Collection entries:
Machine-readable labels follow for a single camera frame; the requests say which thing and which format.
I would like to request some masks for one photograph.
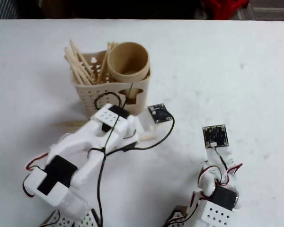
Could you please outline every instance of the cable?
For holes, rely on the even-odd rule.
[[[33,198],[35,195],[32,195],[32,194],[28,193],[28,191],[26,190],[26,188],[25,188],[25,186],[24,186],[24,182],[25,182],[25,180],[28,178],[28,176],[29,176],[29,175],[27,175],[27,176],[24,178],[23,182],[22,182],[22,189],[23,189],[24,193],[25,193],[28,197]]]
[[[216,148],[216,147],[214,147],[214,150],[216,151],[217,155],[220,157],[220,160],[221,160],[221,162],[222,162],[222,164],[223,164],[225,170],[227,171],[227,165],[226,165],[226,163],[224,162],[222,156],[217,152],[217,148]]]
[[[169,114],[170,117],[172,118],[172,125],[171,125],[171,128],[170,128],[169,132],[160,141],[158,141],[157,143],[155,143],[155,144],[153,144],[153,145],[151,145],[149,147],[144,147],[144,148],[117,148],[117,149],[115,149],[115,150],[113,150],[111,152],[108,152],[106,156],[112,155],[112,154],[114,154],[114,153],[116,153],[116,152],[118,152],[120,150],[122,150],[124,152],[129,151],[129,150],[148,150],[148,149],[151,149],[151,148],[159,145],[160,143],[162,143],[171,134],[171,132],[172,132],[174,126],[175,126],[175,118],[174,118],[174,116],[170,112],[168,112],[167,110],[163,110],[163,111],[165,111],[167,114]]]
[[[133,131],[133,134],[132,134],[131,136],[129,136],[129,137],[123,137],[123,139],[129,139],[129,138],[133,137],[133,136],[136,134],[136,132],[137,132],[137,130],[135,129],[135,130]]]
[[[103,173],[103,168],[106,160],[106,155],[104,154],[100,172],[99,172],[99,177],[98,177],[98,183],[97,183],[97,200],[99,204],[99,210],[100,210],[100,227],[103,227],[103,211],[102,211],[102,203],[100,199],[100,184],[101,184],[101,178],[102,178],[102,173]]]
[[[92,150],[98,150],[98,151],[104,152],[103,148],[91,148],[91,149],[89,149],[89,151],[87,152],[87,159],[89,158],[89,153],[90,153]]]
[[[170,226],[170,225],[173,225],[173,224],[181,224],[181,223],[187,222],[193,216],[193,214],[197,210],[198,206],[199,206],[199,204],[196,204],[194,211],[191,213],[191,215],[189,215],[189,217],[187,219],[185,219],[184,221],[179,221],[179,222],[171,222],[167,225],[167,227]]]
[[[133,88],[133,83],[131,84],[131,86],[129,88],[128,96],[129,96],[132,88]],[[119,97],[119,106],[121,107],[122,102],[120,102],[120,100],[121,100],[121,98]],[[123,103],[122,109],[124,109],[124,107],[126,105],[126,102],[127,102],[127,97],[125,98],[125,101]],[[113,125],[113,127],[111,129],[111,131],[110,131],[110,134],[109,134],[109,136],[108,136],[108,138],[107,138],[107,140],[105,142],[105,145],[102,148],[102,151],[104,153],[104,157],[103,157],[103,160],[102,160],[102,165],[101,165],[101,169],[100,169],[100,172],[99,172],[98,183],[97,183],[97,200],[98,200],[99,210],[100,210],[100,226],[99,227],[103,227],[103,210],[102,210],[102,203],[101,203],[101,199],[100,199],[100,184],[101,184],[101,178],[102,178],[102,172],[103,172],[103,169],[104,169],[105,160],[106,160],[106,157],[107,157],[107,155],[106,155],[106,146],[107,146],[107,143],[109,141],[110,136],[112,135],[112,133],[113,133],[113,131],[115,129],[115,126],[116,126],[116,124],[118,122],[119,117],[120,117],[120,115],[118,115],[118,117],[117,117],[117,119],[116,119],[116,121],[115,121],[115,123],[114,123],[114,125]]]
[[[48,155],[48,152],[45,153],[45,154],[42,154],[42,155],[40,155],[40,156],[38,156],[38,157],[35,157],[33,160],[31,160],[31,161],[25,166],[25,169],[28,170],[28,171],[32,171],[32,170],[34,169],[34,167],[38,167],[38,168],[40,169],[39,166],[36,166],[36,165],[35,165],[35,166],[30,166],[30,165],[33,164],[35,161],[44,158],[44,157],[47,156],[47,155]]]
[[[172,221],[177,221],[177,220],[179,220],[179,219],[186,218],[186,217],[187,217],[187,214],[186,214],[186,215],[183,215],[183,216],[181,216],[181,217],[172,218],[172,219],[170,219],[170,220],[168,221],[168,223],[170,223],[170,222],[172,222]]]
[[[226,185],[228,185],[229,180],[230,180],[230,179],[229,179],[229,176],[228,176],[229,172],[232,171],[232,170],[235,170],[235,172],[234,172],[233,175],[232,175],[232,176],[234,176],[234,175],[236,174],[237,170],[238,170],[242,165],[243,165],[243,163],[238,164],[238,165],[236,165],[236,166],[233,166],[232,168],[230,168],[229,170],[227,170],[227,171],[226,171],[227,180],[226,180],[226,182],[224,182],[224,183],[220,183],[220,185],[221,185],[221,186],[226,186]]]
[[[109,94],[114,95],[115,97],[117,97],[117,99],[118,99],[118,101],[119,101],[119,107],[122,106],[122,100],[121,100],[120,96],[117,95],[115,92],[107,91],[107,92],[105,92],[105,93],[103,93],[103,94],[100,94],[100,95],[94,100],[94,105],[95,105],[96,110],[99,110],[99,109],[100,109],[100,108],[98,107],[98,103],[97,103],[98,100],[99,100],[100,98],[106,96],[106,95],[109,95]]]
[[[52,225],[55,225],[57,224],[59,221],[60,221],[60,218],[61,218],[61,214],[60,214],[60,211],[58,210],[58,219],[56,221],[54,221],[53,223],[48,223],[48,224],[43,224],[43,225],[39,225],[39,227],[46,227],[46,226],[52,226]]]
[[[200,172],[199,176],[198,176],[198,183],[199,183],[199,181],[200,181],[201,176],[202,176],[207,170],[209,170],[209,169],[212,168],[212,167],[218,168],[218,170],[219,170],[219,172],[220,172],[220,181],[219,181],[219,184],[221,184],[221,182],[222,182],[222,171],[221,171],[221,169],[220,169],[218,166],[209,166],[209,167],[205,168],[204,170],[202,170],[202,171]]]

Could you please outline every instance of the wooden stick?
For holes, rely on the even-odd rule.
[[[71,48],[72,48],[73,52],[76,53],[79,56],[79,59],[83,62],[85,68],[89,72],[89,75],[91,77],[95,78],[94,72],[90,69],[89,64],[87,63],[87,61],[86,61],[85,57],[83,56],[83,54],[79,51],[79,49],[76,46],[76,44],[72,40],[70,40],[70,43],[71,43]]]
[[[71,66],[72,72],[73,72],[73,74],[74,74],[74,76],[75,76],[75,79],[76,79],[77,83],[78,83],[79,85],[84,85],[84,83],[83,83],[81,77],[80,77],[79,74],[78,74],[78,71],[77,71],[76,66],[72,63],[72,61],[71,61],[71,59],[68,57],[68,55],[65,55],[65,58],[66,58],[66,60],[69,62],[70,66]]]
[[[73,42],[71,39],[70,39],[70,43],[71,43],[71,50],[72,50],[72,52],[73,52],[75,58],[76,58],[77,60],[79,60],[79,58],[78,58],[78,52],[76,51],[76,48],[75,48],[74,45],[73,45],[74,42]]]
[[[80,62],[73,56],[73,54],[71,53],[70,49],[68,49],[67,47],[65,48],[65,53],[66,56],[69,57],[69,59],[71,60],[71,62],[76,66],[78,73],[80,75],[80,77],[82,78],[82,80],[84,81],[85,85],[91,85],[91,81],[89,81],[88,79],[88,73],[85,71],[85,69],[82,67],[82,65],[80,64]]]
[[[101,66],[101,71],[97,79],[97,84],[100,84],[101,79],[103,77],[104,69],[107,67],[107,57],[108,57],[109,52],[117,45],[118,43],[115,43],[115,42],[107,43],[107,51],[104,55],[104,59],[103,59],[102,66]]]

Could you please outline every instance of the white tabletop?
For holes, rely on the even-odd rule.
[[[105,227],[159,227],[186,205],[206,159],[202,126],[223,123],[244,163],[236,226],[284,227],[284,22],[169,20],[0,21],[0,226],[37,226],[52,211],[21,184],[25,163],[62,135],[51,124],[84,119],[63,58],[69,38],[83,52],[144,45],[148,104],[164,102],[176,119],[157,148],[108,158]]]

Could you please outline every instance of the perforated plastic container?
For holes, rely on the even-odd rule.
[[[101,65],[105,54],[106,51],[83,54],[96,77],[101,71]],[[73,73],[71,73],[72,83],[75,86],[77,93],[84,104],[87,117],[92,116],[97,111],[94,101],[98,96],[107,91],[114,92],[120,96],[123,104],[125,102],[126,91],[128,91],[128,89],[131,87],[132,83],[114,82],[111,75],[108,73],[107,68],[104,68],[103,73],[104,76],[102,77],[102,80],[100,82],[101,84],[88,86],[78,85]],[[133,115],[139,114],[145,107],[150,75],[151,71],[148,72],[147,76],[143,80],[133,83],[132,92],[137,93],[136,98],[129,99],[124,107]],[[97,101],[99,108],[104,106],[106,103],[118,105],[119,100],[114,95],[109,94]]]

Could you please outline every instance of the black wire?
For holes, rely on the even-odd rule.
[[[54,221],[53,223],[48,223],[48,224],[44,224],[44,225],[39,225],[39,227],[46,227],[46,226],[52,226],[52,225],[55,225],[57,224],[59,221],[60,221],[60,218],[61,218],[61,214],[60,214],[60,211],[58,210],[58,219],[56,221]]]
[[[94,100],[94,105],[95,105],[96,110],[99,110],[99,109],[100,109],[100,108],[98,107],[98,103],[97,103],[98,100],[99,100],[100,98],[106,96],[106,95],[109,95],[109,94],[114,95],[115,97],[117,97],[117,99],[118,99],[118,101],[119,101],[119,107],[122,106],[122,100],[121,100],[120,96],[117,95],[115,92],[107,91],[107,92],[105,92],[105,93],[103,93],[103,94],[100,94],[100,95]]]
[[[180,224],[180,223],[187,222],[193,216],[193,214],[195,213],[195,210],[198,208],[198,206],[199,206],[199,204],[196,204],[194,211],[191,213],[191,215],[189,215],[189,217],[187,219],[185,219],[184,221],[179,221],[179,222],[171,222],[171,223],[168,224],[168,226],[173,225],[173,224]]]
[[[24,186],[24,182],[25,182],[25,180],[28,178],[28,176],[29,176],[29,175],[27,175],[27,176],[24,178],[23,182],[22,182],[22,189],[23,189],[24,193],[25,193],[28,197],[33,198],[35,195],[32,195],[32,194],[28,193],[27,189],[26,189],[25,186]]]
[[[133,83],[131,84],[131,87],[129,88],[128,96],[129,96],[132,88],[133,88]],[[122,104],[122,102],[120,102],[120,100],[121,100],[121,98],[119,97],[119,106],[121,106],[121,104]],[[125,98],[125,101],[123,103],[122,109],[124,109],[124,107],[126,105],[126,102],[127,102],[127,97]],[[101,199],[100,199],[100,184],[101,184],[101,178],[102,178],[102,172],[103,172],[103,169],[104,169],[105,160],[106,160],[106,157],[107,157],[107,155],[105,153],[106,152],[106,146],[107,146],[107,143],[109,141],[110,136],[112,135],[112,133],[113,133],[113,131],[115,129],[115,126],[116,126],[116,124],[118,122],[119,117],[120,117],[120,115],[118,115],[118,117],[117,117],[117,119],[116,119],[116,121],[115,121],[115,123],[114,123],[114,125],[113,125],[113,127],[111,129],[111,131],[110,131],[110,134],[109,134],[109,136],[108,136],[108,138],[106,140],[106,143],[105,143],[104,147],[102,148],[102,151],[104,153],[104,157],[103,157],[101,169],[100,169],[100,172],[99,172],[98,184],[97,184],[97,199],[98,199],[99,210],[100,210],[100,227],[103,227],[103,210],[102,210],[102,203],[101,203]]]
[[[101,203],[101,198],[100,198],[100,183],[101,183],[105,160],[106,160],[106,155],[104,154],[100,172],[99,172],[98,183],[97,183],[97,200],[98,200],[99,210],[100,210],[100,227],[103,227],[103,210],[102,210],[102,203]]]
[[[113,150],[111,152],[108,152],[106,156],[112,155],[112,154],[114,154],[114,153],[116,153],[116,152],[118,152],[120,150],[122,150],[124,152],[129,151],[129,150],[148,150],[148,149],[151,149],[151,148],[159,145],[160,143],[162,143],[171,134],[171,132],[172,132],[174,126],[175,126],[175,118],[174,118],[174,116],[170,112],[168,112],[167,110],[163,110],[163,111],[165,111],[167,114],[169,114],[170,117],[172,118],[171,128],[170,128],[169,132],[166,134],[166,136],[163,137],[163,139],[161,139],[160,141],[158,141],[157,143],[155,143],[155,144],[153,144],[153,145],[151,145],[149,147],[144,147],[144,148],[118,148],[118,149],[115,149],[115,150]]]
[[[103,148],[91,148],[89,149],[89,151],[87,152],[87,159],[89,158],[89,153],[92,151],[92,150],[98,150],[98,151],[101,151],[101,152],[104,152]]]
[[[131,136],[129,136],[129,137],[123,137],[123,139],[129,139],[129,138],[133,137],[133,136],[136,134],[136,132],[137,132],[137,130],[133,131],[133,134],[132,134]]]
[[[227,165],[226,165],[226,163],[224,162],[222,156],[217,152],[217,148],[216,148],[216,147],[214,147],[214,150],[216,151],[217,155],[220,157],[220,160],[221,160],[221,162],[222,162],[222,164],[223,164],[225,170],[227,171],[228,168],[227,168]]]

What the task requires: Copy out exactly the lines above beginning with the line that contains "I would like" and finishing with the line that contains "Could you please outline every instance of the cable?", including both; leave the pictures out.

Finished task:
I would like to request some masks for one photograph.
Could you please outline every instance of the cable?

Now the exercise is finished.